» Requirement: At the line with "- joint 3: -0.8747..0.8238", start copying; carry on through the last line of the material below, exactly as written, and stop there.

» Available data:
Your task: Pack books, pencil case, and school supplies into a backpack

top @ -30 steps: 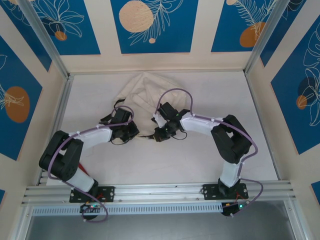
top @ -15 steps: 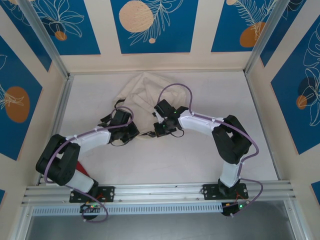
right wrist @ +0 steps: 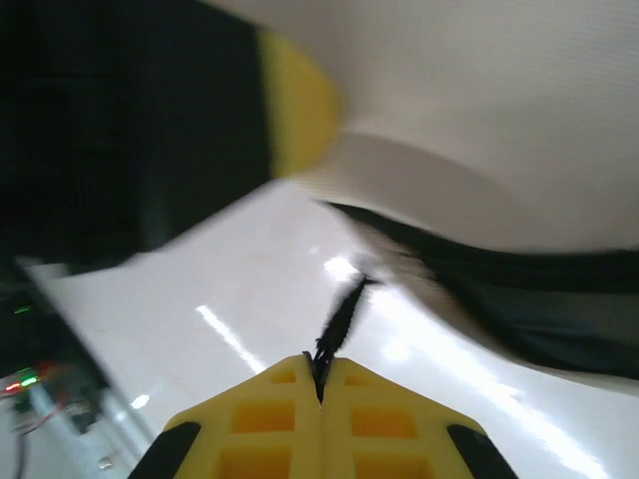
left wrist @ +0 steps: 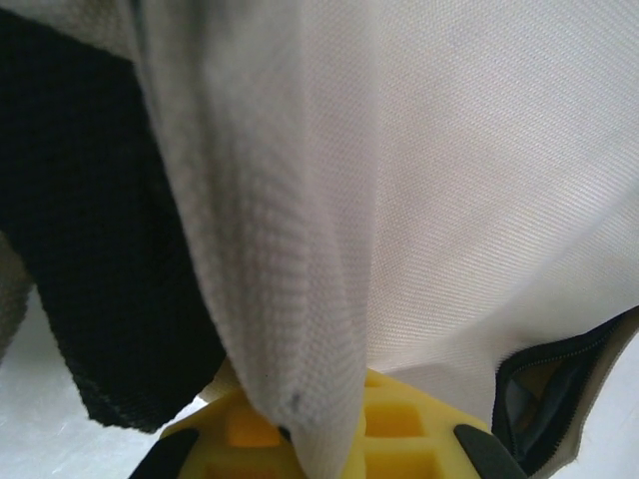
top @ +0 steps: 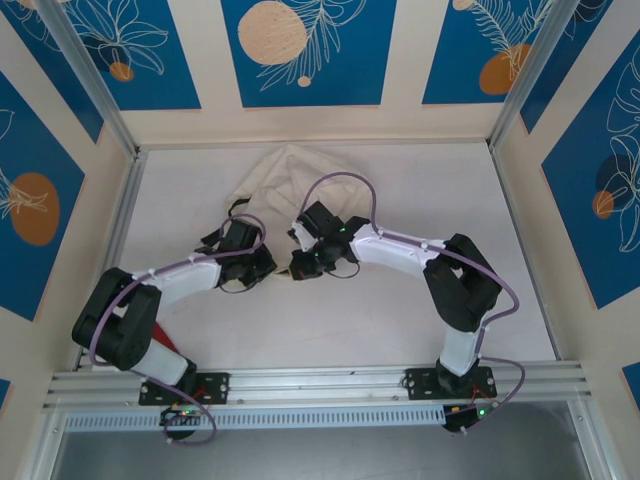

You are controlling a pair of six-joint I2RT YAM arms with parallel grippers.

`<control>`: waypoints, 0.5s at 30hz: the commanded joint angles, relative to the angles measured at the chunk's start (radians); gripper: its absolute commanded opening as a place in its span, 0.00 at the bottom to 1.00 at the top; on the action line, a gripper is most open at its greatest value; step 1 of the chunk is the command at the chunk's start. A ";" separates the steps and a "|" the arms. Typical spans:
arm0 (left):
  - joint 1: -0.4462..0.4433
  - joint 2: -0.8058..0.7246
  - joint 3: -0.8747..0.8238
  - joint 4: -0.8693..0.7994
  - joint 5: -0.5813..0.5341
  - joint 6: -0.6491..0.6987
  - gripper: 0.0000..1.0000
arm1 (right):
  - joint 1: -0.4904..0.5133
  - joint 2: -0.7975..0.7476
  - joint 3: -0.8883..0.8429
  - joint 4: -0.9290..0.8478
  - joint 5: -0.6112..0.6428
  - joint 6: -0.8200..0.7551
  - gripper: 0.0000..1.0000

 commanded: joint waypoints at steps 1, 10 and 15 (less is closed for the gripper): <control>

» Answer to the exercise:
  - joint 3: -0.8747..0.8238
  - joint 4: -0.8693..0.7994
  - joint 5: -0.5813..0.5341
  - joint 6: -0.6491..0.6987
  - gripper: 0.0000..1.0000
arm1 (right):
  - joint 1: -0.4904..0.5133
  - joint 2: -0.7975..0.7476
  - joint 3: -0.8883..0.8429
  - joint 4: -0.9290..0.8478
  - joint 5: -0.6112..0.6428
  - joint 6: -0.8200..0.7551
  - gripper: 0.0000..1.0000

 commanded: joint waypoints at steps 1, 10 and 15 (less is closed for the gripper): <control>

No more output will be given for this exercise.